CURRY: We have to all come to a common definition on what “touch” means. I think there’s a fundamental disagreement on what would be undermining and disruptive to Medicaid as we know it today, in a way that is not in the best interest of Americans. And part of that is work requirements, any administrative complexities that drive people off coverage, that they’ll get lost and again, pay now or pay greater later. We’ll see them elsewhere, at higher cost settings, or they’ll prematurely die. 

CWB: What’s the issue with work requirements? 

CURRY: Most people on Medicaid already work. Many jobs don’t pay you well enough to afford insurance. We know that there is a pervasive problem in this country of underinsurance or employers who avoid providing health coverage because there’s a pretty high cost to provide health insurance for your employees. And then you add the average employer, there’s a 10 percent increase for employers every year on insurance coverage that you offer your employees. To some degree that’s not even sustainable, right? So more and more of your overall budget, nonprofit and for-profit, is health insurance coverage. 

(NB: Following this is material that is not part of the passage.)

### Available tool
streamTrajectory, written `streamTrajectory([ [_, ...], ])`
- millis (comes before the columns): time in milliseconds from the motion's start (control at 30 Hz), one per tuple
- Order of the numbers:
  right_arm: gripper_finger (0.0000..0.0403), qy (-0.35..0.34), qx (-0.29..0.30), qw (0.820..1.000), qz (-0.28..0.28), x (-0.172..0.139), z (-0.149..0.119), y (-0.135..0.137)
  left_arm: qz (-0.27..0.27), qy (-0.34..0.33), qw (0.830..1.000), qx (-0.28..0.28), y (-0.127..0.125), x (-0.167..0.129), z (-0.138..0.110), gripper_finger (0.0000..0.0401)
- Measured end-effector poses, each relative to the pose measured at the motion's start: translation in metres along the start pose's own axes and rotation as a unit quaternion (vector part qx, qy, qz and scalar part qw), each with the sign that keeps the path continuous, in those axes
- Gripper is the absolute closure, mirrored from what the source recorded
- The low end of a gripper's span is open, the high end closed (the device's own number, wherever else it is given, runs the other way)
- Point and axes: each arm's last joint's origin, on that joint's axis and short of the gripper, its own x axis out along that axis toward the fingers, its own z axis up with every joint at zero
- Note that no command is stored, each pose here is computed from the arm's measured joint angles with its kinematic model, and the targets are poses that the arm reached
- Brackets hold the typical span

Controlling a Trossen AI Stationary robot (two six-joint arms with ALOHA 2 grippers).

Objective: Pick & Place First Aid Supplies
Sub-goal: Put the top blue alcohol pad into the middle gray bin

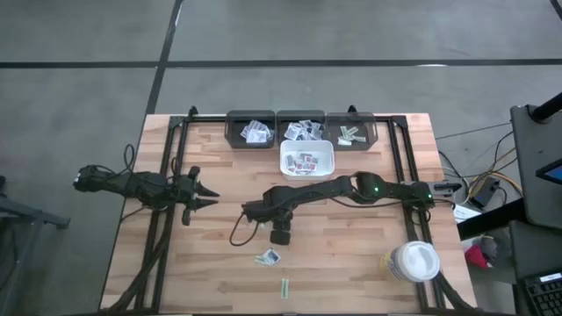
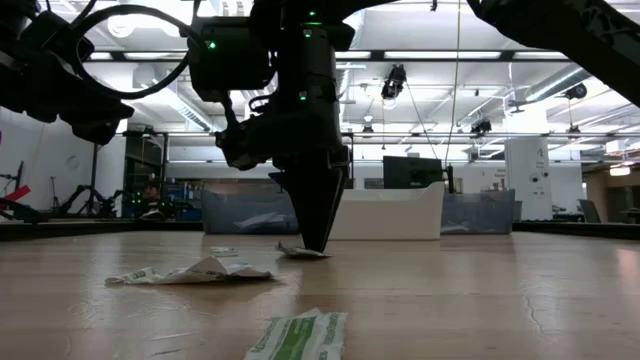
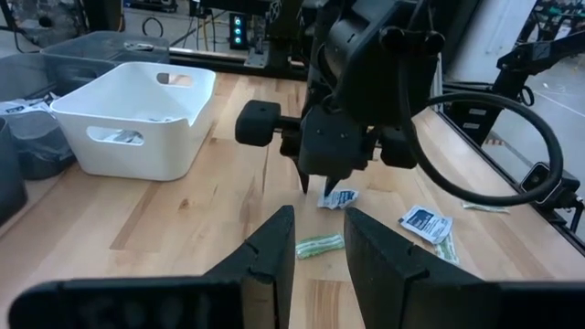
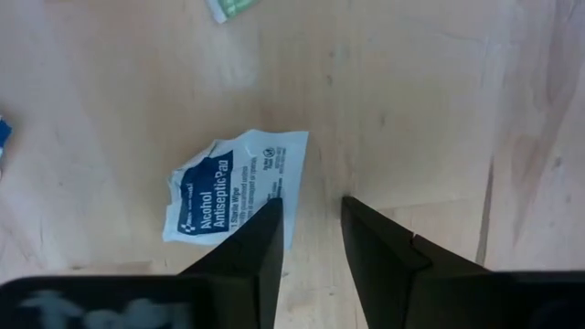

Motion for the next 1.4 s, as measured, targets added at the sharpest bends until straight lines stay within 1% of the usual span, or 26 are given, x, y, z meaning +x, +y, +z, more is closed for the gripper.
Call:
streamTrajectory([
  [300, 0.0329, 0.004, 0.027, 1.000, -0.012, 0.006, 0.000, 0.000, 0.000, 0.000, 1.000, -0.006, 0.000, 0.000, 0.000, 0.0307],
  [367, 0.0339, 0.002, 0.029, 0.999, -0.025, 0.007, -0.001, 0.000, 0.000, 0.000, 1.000, -0.007, 0.000, 0.000, 0.000, 0.0307],
  [500, 0.0354, 0.012, 0.042, 0.996, -0.076, 0.006, -0.005, -0.002, 0.000, 0.000, 1.000, -0.010, 0.000, 0.000, 0.000, 0.0307],
  [600, 0.0359, 0.020, 0.045, 0.995, -0.082, 0.006, -0.006, -0.006, 0.000, 0.000, 1.000, -0.011, 0.000, 0.000, 0.000, 0.0307],
  [800, 0.0352, 0.019, 0.043, 0.995, -0.083, 0.003, -0.006, -0.005, 0.000, 0.000, 1.000, -0.011, 0.000, 0.000, 0.000, 0.0307],
  [1100, 0.0325, -0.003, 0.023, 0.997, -0.071, -0.012, -0.001, -0.003, 0.000, 0.000, 1.000, -0.011, 0.000, 0.000, 0.000, 0.0307],
  [1400, 0.0297, 0.015, 0.020, 0.998, -0.061, -0.006, -0.004, -0.004, 0.000, 0.000, 1.000, -0.012, 0.000, 0.000, 0.000, 0.0307],
])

The concern is that if you start tightening the requirements, and you start adding too many administrative complexities, like work requirements, people churn off of Medicaid, and now they’re uncompensated care. So the worst scenario is that a person no longer has Medicaid, and now we’re still paying for it anyway, because now they’re showing up more sick and in settings where states end up having to – as our state has the health safety net – to cover that care through that mechanism, which is already underfunded and in financial distress. 

Now you’re driving more people to episodic and emergency care, which is not what we want to do as a system. And work requirements, it won’t increase employment, it’ll just decrease coverage.  

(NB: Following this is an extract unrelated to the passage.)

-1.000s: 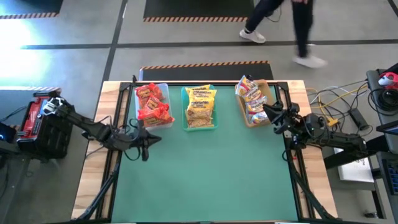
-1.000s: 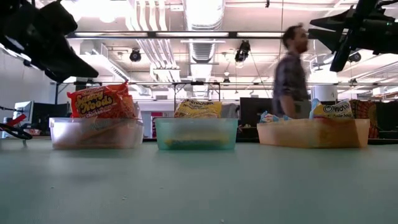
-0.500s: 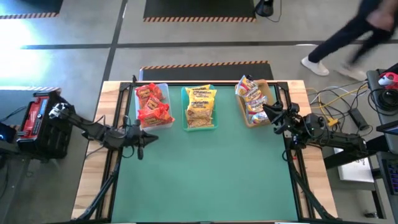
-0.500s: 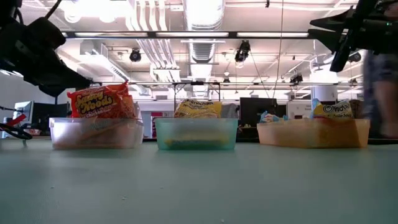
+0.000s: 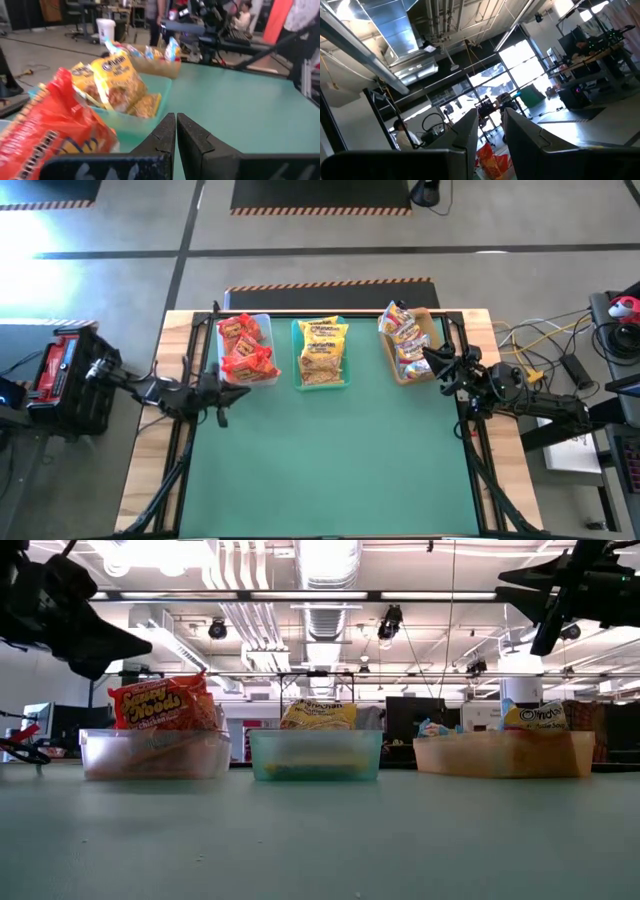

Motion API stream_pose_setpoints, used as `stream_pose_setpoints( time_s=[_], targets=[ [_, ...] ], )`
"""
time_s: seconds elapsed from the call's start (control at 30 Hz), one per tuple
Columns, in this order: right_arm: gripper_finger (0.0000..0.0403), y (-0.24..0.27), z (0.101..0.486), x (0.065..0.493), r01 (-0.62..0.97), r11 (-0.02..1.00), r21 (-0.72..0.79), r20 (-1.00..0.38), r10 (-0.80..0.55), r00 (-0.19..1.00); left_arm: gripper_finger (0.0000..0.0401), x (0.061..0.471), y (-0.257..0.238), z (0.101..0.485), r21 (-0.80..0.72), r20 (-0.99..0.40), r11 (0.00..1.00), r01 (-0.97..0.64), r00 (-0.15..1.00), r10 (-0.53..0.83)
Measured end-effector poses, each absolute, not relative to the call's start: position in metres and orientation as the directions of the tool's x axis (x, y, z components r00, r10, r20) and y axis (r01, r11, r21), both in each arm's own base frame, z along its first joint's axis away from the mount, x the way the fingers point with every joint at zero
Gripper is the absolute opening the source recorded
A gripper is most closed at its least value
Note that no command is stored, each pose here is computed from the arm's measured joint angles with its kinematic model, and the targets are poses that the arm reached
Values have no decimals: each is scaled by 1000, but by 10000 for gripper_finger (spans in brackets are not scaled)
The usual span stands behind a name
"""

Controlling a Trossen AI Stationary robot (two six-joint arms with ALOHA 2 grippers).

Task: Sort Maruchan noodles
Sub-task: Return to Home Position

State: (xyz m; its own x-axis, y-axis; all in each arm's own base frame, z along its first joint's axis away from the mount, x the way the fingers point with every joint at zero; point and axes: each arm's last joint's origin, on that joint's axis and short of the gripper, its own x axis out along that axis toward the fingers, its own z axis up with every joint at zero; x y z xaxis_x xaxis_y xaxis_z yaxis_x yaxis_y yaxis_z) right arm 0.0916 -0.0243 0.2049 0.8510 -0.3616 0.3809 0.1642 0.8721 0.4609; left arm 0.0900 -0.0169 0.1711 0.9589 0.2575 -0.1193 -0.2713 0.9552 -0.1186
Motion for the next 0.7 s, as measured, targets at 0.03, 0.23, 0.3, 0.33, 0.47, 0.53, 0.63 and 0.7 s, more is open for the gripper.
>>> stream_pose_setpoints(
  time_s=[0.03, 0.23, 0.3, 0.33, 0.47, 0.53, 0.63, 0.7],
  targets=[
    [84, -24, 205, 92, 164, 872, 461, 381, -361, 851, 0, 89, -16, 172, -119, -108, 954, -276, 959, 264],
    [84, -24, 205, 92, 164, 872, 461, 381, -361, 851, 0, 87, -13, 175, -129, -70, 949, -287, 958, 279],
    [84, -24, 205, 92, 164, 872, 461, 381, -361, 851, 0, 87, -13, 175, -131, -68, 949, -288, 957, 281],
    [84, -24, 205, 92, 164, 872, 461, 381, -361, 851, 0, 87, -13, 175, -131, -68, 948, -290, 957, 283],
    [84, -24, 205, 92, 164, 872, 461, 381, -362, 851, 0, 87, -13, 175, -140, -68, 944, -300, 954, 293],
    [84, -24, 205, 92, 164, 872, 461, 381, -361, 851, 0, 87, -13, 175, -156, -68, 941, -301, 954, 293],
    [84, -24, 205, 92, 164, 872, 461, 381, -361, 851, 0, 87, -13, 175, -176, -68, 937, -301, 954, 293],
    [84, -24, 205, 92, 164, 872, 461, 381, -361, 851, 0, 87, -13, 175, -176, -68, 937, -301, 954, 293]
  ],
)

CWB: What would the federal cuts mean for Massachusetts if they go through? 

CURRY: It would be unsustainable without the federal partnership, the federal funds. So, you cut programs, right? You might cut benefits, right? Oral health under Medicaid is an optional program, optional coverage. And states like Massachusetts could choose to not cover oral health, which means that that’s an implication for health centers [which also provide dental care], because now our patients couldn’t go and get coverage or care, then have their insurance provide the health center with reimbursement for their oral health.